Юноша внимательно всматривается в лицо девушки. В его глазах — выражение необыкновенной сосредоточенности.
— Я сегодня умру, — говорит он.
— Глупости.
— Точно.
— Ты не должен так говорить.
Девушка берет мокрое полотенце, выкручивает его над тазом с водой и осторожно вытирает пот на его лице, шее и открытой груди.
— Ты милая, — говорит Кордиан, — и очень добрая. Я, наверно, мог бы в тебя влюбиться.
Девушка улыбается.
— Глупышка, — произносит она с легким замешательством.
— Ты считаешь, такое невозможно?
— А ты любил когда-нибудь?
Кордиан закрывает глаза.

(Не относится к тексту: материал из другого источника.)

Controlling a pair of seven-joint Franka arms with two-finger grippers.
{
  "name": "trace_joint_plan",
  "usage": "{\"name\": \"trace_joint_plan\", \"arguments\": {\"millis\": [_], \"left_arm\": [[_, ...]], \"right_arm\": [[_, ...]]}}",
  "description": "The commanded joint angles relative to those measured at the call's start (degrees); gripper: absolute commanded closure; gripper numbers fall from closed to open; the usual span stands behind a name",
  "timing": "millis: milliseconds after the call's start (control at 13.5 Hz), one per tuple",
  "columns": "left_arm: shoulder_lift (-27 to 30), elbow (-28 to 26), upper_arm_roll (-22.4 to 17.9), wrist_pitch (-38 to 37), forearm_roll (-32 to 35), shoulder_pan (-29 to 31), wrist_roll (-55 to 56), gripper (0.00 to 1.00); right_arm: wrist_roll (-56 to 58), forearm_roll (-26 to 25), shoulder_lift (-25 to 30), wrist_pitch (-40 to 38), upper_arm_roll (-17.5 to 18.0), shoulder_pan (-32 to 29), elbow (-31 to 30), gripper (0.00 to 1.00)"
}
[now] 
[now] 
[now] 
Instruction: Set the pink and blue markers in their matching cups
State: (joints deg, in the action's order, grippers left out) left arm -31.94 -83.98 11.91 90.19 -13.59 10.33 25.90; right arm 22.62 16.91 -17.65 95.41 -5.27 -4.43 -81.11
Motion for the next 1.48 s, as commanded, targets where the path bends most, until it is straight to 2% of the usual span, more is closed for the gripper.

Говорит мечтательно:
— Мне тогда было тринадцать лет. А ей — двенадцать. Мы ходили в один класс. Я всегда носил ее книги до дому, а иногда мы встречались в парке, не уговариваясь, и долго гуляли молча, держась за руки.
Кордиан замолкает. Открывает глаза и смотрит на Марту.
— И что же дальше? — спрашивает девушка.
— Ничего, — говорит он со смущенной улыбкой. — Я так и не сказал ей, что люблю. Даже ни разу не поцеловал за эти три года. Потом уехал, и все кончилось. Глупо, правда?..
— Нет. Зря ты так об этом думаешь…
Кордиан задумывается над чем-то. Потом доверительно признается:
— Знаешь, я хотел бы, чтобы мне опять было тринадцать лет…
— Это из-за той девочки?
— Нет. Хорошо бы оказаться снова маленьким мальчиком. Жизнь намного терпимее, когда меньше понимаешь…
Неожиданно, от сильного толчка, с сухим треском открывается дверь. На пороге появляется запыхавшийся от быстрого бега доктор.
— Здесь Грозный?
— Нет, — отвечает Марта. — Его здесь давно нет…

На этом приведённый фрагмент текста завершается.